What is being asked: Where the string "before" appears in a line of the material below, copy that line.
________
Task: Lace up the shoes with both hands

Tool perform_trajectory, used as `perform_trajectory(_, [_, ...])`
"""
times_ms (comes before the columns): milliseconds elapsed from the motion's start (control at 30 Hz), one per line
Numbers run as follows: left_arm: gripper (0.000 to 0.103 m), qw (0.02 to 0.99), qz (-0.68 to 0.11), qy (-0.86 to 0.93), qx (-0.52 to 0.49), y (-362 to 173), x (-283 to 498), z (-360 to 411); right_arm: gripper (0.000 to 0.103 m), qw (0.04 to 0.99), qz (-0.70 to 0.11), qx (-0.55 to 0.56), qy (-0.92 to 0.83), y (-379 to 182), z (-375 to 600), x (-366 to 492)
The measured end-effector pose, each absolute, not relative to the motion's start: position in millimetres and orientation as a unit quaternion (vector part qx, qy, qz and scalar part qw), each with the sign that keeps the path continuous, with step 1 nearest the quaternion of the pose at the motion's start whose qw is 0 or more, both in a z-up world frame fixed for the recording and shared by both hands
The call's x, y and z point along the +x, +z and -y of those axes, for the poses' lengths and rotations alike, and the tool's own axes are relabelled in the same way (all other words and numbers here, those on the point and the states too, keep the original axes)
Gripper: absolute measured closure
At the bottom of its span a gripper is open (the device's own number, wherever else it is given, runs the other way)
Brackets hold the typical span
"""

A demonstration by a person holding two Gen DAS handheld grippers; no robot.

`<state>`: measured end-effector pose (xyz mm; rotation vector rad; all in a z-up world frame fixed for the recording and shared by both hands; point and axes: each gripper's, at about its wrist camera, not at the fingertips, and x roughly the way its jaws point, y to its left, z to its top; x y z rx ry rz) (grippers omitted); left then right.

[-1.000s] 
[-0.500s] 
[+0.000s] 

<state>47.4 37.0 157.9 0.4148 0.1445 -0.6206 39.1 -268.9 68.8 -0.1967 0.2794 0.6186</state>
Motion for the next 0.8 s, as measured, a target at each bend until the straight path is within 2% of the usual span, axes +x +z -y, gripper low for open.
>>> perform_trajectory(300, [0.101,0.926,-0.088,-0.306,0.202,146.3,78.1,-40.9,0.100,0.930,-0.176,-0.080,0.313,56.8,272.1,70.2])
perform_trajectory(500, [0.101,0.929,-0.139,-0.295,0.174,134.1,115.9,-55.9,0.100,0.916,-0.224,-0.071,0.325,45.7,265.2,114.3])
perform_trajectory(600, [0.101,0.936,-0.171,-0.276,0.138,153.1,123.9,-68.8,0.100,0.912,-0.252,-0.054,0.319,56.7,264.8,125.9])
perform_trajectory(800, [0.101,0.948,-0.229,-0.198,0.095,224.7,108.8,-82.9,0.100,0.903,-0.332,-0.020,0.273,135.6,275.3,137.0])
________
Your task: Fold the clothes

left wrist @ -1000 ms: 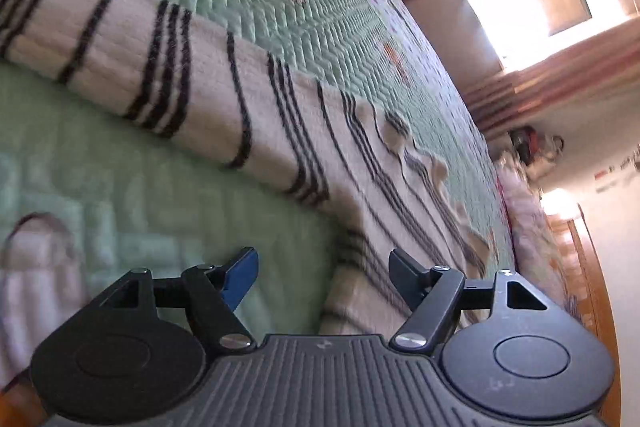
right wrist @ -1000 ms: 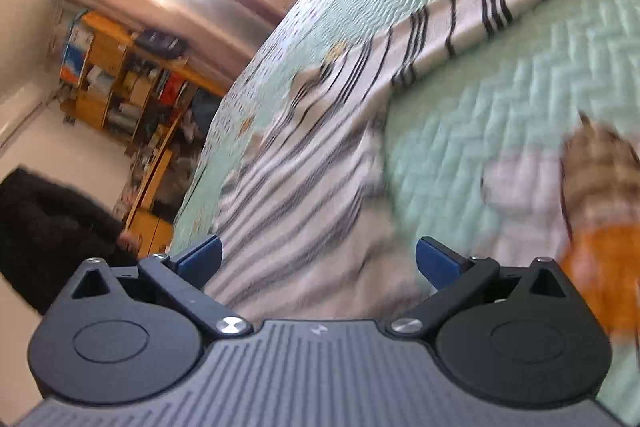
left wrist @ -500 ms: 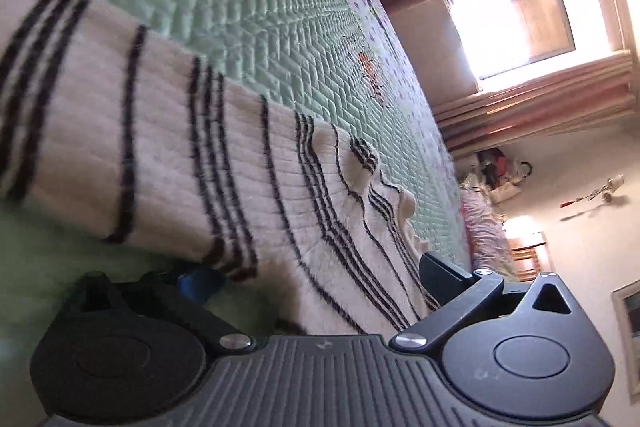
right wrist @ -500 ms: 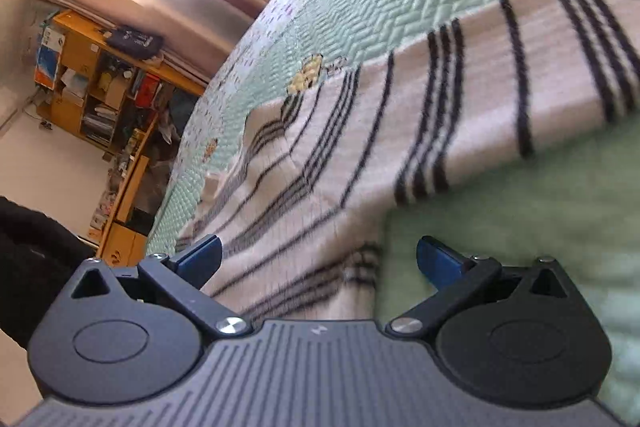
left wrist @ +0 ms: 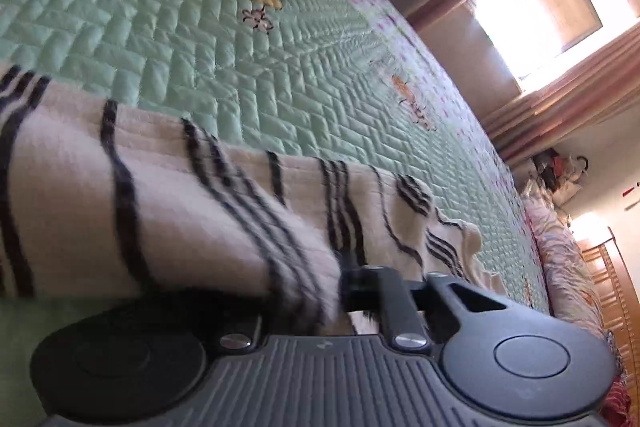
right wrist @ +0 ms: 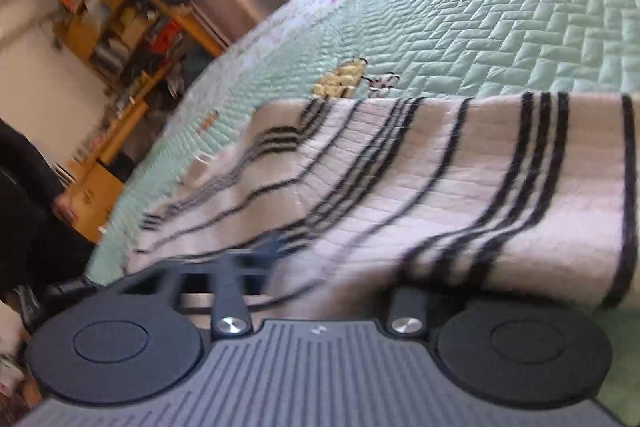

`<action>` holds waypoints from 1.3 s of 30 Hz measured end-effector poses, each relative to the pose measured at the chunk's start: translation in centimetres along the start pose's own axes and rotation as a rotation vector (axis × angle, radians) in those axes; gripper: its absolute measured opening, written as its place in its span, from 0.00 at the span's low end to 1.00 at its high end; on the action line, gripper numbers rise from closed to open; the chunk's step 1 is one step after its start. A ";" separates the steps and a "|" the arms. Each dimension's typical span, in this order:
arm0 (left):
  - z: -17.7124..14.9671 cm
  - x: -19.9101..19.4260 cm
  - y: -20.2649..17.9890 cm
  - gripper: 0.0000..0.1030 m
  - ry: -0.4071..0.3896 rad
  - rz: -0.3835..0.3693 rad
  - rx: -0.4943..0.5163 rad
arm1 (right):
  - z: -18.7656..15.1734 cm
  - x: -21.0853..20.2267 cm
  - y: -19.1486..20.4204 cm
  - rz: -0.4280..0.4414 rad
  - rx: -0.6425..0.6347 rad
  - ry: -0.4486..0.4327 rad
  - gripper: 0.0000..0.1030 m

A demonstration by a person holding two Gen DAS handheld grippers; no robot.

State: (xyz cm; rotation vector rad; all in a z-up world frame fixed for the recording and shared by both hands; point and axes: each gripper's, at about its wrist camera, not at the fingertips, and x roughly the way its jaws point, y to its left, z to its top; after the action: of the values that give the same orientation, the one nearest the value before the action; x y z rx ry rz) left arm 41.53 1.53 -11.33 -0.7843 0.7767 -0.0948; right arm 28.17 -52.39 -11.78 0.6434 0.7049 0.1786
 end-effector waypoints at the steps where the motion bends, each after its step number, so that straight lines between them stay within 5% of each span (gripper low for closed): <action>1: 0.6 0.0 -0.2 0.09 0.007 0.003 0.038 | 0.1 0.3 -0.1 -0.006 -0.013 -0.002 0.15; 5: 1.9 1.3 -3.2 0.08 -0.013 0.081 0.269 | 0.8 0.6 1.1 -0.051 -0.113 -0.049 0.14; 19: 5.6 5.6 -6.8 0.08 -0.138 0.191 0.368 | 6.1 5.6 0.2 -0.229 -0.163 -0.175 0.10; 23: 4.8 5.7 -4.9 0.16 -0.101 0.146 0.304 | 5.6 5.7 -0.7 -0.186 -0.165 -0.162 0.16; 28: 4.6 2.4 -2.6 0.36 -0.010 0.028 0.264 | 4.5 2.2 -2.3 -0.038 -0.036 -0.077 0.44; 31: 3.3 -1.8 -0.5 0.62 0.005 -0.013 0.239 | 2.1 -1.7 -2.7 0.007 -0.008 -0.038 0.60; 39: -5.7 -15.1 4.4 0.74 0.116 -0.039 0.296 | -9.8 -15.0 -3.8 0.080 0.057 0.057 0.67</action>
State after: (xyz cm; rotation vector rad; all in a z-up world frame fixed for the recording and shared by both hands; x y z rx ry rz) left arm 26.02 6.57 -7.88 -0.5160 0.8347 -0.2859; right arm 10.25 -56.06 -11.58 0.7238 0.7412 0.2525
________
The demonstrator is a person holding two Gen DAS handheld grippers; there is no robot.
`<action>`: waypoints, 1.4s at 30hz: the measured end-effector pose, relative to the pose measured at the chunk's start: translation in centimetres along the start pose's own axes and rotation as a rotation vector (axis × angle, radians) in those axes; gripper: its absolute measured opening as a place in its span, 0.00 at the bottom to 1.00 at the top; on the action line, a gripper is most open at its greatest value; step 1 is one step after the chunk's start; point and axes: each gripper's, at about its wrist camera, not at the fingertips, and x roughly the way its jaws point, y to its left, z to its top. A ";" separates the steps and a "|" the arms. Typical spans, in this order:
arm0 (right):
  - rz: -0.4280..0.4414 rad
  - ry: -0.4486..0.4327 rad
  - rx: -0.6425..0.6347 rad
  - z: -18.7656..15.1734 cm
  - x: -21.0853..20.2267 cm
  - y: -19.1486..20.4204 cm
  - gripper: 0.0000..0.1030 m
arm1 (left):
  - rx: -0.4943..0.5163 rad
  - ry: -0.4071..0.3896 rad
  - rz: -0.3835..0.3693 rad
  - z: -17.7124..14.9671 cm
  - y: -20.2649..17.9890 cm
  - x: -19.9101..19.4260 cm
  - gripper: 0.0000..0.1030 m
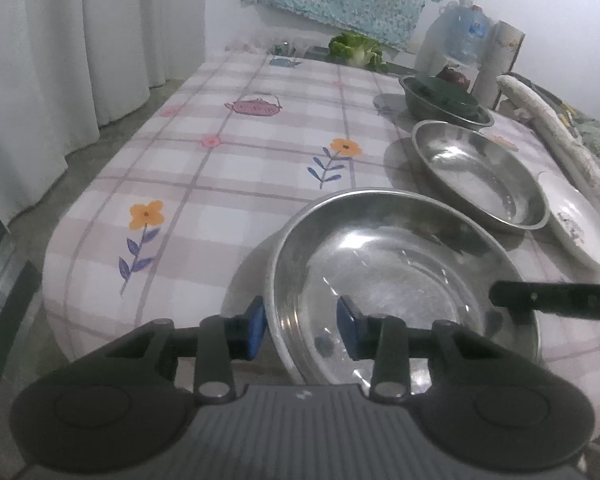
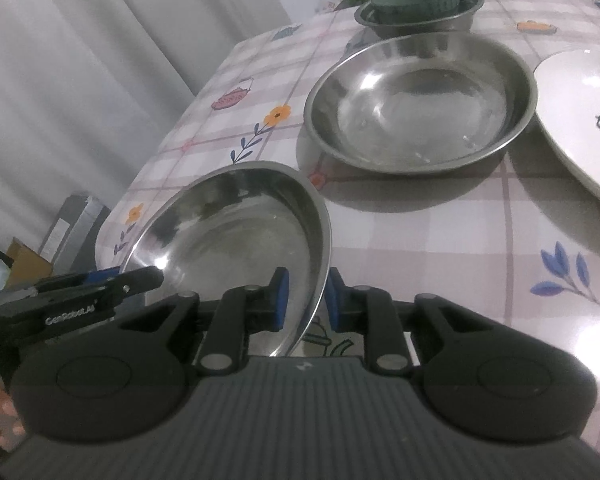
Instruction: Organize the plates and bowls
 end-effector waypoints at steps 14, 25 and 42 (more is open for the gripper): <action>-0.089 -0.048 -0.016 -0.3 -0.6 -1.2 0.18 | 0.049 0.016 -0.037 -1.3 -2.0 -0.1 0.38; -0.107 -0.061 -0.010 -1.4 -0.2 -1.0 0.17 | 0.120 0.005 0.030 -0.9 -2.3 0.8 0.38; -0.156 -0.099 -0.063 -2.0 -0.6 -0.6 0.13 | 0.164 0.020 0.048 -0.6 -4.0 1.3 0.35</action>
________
Your solution:
times_ms (comes before the columns): milliseconds elapsed from the motion's start (control at 30 Hz), one per line
State: (xyz cm; rotation vector rad; all in a z-up world frame fixed for the recording and shared by both hands; point and axes: each gripper's, at about its wrist camera, not at the fingertips, and x roughly the way its jaws point, y to its left, z to its top; after the action: of the values that give the same orientation, the one nearest the value before the action; x y z rx ry rz) left arm 41.53 1.53 -11.33 -0.7843 0.7767 -0.0948; right arm 28.17 -52.39 -11.78 0.6434 0.7049 0.1786

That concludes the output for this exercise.